Among the records below, how many lines contain "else"? State the number and nothing more.

=== Dataset content ===
■ ■ ■ ■ ■ ■ ■
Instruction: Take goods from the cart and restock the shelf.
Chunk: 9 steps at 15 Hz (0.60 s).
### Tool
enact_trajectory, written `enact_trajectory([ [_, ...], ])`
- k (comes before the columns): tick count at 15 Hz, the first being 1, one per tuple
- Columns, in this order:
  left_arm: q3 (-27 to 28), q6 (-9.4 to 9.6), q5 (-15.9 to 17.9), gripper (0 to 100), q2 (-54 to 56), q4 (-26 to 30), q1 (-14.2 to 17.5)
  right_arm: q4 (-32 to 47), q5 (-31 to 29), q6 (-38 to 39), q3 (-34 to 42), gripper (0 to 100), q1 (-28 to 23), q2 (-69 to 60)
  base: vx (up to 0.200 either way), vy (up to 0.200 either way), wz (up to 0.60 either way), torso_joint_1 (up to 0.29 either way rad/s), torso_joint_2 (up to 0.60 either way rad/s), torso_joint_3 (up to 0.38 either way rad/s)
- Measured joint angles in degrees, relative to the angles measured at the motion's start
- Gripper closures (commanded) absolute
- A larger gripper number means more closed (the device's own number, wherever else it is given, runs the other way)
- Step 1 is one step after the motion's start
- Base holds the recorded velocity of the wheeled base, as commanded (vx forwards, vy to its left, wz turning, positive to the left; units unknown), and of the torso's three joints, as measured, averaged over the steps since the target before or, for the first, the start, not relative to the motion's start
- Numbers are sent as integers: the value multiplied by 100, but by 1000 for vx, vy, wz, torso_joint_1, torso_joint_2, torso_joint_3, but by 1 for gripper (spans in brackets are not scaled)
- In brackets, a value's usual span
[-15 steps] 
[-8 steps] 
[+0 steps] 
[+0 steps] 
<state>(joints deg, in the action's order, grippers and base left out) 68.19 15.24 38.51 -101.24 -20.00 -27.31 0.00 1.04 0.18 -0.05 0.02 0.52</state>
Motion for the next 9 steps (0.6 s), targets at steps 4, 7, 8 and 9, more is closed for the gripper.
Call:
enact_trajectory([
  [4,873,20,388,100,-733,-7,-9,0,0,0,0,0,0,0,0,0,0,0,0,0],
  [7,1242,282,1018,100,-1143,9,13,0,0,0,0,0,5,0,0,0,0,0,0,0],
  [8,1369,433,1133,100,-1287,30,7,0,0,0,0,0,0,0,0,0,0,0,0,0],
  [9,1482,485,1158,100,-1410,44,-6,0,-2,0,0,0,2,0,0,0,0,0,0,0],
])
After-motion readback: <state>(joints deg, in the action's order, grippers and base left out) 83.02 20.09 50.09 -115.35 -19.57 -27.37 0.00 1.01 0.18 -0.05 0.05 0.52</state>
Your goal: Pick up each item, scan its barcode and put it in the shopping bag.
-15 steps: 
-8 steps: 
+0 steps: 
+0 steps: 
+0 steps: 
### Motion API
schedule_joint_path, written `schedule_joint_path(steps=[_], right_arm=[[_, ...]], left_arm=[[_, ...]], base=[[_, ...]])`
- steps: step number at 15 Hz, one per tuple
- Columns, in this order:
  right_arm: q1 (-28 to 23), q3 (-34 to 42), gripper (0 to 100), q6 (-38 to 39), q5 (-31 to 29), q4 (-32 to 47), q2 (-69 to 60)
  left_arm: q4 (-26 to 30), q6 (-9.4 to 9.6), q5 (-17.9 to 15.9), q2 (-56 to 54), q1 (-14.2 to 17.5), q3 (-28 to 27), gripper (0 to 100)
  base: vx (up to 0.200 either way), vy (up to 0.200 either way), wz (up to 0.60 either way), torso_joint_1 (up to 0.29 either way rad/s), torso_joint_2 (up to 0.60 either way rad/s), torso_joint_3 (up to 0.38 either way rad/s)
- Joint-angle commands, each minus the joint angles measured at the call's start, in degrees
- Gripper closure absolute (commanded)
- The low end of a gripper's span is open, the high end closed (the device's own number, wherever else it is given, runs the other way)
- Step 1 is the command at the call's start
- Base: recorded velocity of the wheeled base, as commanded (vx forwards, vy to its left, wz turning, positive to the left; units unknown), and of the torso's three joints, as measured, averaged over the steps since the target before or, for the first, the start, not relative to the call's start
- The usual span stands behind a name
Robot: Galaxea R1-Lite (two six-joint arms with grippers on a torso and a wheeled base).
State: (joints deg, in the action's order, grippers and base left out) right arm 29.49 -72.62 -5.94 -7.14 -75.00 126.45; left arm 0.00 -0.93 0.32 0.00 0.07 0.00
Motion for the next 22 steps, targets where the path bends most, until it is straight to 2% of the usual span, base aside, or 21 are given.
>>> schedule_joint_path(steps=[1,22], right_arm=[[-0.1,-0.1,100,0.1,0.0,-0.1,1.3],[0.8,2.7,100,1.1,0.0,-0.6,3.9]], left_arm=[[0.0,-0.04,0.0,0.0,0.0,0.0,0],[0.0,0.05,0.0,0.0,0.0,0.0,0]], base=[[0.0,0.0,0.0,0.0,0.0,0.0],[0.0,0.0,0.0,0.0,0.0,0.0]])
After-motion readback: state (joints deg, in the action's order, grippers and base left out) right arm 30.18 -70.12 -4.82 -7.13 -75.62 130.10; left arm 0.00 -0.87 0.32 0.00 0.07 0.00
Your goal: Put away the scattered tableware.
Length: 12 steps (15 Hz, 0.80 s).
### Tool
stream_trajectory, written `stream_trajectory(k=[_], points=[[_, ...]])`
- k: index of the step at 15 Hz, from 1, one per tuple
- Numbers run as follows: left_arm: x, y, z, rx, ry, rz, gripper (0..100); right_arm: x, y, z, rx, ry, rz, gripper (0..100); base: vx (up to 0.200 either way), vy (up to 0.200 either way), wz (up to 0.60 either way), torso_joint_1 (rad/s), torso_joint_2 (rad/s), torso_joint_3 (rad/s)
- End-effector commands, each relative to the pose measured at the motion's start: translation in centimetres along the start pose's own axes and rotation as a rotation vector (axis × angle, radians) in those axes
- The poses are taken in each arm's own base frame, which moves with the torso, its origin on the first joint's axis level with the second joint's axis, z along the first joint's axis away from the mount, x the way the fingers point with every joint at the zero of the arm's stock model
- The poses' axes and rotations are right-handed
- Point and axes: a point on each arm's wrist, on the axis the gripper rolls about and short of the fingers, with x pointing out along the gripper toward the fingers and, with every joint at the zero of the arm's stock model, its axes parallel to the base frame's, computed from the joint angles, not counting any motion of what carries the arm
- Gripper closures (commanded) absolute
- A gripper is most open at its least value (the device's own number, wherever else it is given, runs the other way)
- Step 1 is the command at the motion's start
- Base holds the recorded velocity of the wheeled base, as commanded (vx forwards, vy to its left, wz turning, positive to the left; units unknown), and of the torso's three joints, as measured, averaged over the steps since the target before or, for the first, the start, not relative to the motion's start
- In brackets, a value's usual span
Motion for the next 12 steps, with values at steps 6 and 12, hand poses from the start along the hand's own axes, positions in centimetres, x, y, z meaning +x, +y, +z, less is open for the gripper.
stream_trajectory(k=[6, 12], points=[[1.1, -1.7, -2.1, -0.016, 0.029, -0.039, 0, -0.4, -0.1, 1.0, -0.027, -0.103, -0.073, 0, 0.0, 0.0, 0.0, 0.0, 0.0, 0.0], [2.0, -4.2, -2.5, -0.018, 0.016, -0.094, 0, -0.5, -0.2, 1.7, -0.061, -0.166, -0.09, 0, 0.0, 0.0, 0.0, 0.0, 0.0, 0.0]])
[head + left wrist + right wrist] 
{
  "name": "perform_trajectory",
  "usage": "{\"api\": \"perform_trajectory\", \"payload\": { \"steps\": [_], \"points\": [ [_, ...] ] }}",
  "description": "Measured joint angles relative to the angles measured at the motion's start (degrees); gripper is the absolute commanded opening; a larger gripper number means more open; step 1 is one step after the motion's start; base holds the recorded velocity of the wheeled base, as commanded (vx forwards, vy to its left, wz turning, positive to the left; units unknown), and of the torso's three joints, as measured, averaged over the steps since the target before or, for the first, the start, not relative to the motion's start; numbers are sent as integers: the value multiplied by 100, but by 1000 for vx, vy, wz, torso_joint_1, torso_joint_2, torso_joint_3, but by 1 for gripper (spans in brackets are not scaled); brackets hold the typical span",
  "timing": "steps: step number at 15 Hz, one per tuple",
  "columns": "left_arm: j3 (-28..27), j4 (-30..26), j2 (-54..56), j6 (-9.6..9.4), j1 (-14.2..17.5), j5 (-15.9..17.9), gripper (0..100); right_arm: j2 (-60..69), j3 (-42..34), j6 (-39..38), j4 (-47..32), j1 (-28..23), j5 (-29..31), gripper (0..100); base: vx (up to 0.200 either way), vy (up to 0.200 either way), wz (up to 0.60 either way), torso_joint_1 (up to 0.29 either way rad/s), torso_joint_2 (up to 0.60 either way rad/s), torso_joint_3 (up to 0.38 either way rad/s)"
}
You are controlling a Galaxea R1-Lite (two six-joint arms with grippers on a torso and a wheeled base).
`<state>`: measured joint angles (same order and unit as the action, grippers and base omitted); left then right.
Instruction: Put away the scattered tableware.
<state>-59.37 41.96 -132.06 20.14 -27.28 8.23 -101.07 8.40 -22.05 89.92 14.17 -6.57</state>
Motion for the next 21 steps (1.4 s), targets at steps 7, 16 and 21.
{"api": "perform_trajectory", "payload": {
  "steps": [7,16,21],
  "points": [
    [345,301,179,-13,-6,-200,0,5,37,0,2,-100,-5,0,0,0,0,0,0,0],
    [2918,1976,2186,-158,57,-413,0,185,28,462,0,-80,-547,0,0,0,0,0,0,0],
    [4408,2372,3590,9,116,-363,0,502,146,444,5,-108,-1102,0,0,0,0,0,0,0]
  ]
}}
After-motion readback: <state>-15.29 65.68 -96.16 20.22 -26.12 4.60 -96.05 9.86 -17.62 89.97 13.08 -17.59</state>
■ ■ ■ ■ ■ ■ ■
=== Result ===
3